§ Data for processing
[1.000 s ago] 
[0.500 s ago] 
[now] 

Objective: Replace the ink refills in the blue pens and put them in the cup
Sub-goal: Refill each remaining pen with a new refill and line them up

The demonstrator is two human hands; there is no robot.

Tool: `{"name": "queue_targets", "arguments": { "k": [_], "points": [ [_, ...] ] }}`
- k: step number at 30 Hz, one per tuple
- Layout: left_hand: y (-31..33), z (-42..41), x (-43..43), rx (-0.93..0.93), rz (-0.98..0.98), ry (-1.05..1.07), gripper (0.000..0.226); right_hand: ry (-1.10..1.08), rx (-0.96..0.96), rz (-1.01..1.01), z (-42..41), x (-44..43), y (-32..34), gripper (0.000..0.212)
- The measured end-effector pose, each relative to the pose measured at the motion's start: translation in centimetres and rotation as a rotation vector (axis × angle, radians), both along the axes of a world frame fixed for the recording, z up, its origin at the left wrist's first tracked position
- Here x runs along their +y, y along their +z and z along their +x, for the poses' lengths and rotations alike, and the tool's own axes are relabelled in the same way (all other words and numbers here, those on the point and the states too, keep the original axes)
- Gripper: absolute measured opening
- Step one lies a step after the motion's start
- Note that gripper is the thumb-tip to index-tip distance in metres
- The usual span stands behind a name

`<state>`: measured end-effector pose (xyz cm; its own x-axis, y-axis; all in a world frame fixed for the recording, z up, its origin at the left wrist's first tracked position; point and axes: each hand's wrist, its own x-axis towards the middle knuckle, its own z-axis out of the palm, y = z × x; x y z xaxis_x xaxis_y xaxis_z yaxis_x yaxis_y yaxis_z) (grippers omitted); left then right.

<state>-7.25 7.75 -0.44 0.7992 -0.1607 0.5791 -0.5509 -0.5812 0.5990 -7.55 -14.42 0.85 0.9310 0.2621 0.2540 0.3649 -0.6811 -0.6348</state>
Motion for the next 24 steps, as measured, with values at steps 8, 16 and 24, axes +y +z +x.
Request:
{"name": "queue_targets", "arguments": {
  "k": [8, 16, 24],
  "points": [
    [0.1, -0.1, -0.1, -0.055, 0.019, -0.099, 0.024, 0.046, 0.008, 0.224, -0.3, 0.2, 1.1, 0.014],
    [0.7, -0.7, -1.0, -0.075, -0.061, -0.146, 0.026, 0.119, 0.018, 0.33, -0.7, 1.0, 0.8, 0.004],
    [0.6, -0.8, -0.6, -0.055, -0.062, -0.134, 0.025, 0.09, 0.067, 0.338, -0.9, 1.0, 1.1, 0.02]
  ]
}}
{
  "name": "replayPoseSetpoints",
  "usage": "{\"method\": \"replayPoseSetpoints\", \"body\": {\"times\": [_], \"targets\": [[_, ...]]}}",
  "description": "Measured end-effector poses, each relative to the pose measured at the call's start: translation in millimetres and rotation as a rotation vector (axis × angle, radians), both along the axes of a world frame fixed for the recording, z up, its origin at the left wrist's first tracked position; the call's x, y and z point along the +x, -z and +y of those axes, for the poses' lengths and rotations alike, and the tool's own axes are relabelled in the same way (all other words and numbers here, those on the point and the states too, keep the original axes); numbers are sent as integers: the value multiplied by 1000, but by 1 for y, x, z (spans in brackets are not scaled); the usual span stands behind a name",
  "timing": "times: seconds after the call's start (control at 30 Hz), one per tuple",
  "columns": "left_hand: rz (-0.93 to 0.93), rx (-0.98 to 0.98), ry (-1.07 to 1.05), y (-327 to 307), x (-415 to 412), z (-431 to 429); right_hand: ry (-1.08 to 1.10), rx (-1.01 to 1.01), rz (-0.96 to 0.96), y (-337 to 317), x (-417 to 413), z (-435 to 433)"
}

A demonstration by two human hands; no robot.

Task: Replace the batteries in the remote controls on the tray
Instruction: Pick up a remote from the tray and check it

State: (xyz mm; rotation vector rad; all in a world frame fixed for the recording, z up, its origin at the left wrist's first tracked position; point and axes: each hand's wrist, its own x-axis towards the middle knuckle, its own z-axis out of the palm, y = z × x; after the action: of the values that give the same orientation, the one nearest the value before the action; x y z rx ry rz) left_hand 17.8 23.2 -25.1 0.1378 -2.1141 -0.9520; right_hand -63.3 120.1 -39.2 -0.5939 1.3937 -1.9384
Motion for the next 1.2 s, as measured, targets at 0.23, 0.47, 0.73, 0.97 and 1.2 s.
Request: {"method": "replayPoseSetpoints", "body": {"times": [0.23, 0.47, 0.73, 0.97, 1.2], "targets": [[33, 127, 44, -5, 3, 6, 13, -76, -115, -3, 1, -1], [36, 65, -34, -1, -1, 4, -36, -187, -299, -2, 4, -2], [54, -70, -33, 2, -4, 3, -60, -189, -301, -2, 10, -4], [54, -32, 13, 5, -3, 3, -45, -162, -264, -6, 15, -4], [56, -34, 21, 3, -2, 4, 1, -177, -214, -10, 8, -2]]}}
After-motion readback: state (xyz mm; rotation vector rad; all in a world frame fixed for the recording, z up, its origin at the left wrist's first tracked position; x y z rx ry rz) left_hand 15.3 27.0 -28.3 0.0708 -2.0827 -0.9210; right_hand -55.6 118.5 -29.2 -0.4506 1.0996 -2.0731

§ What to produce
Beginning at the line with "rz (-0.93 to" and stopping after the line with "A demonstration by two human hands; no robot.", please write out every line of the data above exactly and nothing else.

§ Response to this exercise
  "columns": "left_hand: rz (-0.93 to 0.93), rx (-0.98 to 0.98), ry (-1.07 to 1.05), y (-327 to 307), x (-415 to 412), z (-431 to 429); right_hand: ry (-1.08 to 1.10), rx (-1.01 to 1.01), rz (-0.96 to 0.96), y (-337 to 317), x (-417 to 413), z (-435 to 433)"
}

A demonstration by two human hands; no robot.

The output has been given in full.